== Goal of the exercise ==
Below are the entries to work from; restate word for word the portion that opens with the line containing "Controlling a pair" and closes with the line containing "- Layout: right_arm: x, y, z, rx, ry, rz, gripper", keeping both.

=== Begin Enclosure ===

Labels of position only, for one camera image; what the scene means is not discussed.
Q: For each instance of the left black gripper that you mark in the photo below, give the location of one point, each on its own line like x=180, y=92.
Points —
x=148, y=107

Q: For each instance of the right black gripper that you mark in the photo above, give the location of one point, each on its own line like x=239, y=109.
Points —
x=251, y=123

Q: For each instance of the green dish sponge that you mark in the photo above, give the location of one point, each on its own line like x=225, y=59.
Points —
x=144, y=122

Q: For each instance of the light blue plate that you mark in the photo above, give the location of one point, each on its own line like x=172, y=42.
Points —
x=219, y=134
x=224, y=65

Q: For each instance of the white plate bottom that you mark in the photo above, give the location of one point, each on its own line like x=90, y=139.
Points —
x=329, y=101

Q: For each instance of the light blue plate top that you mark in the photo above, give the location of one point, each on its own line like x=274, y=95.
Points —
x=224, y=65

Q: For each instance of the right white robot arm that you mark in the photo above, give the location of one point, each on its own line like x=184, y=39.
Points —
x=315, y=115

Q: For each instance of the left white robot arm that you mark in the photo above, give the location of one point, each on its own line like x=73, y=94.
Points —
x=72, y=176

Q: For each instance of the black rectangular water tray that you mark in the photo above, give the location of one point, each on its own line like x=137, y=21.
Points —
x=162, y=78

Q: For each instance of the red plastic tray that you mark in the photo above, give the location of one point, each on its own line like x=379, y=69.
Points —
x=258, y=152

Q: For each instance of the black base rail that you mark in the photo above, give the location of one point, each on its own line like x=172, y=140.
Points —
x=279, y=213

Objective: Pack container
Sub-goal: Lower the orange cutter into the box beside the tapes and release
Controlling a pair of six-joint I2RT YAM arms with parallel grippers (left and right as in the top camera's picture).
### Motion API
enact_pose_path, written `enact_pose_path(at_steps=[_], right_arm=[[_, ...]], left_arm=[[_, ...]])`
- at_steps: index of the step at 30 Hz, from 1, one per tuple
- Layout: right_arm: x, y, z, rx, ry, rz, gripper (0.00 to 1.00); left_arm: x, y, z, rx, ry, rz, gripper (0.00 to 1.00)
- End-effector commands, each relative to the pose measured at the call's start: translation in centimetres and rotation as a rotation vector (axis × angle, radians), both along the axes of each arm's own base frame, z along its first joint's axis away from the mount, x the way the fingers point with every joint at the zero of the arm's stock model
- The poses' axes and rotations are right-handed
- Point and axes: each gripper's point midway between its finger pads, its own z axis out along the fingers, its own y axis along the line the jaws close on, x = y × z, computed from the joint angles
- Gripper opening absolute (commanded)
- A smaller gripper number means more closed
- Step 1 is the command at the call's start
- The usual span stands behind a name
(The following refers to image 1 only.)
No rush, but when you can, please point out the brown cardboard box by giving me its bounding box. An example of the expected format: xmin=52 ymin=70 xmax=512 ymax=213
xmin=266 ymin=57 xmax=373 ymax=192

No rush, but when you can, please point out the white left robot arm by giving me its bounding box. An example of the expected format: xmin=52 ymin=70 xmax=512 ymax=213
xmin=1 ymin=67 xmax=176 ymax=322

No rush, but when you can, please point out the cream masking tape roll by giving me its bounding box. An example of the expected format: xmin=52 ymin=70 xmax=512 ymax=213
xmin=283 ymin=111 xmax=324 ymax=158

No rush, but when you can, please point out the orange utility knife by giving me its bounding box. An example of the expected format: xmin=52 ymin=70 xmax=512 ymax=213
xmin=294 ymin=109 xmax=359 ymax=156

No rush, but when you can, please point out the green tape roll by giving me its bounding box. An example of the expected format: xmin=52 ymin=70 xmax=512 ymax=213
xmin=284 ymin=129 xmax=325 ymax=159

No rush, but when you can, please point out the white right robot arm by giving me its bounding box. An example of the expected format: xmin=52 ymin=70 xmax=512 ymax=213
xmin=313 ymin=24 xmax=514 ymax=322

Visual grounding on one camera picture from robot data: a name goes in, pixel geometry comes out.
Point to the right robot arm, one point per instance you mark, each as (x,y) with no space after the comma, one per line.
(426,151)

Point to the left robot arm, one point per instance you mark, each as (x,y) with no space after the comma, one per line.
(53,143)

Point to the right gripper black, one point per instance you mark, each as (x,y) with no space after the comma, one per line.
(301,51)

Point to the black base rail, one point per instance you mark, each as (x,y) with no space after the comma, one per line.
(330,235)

=== End Enclosure ===

== Output for this task ==
Controlling a pair of six-joint I2RT YAM arms with parallel grippers (left and right as in the top camera's picture).
### Motion API
enact_pose_path, written `enact_pose_path(at_steps=[_], right_arm=[[_, ...]], left_arm=[[_, ...]])`
- at_steps: index of the step at 30 Hz, from 1, one per tuple
- Layout: right_arm: x, y, z, rx, ry, rz, gripper (0.00 to 1.00); left_arm: x, y, z, rx, ry, rz, gripper (0.00 to 1.00)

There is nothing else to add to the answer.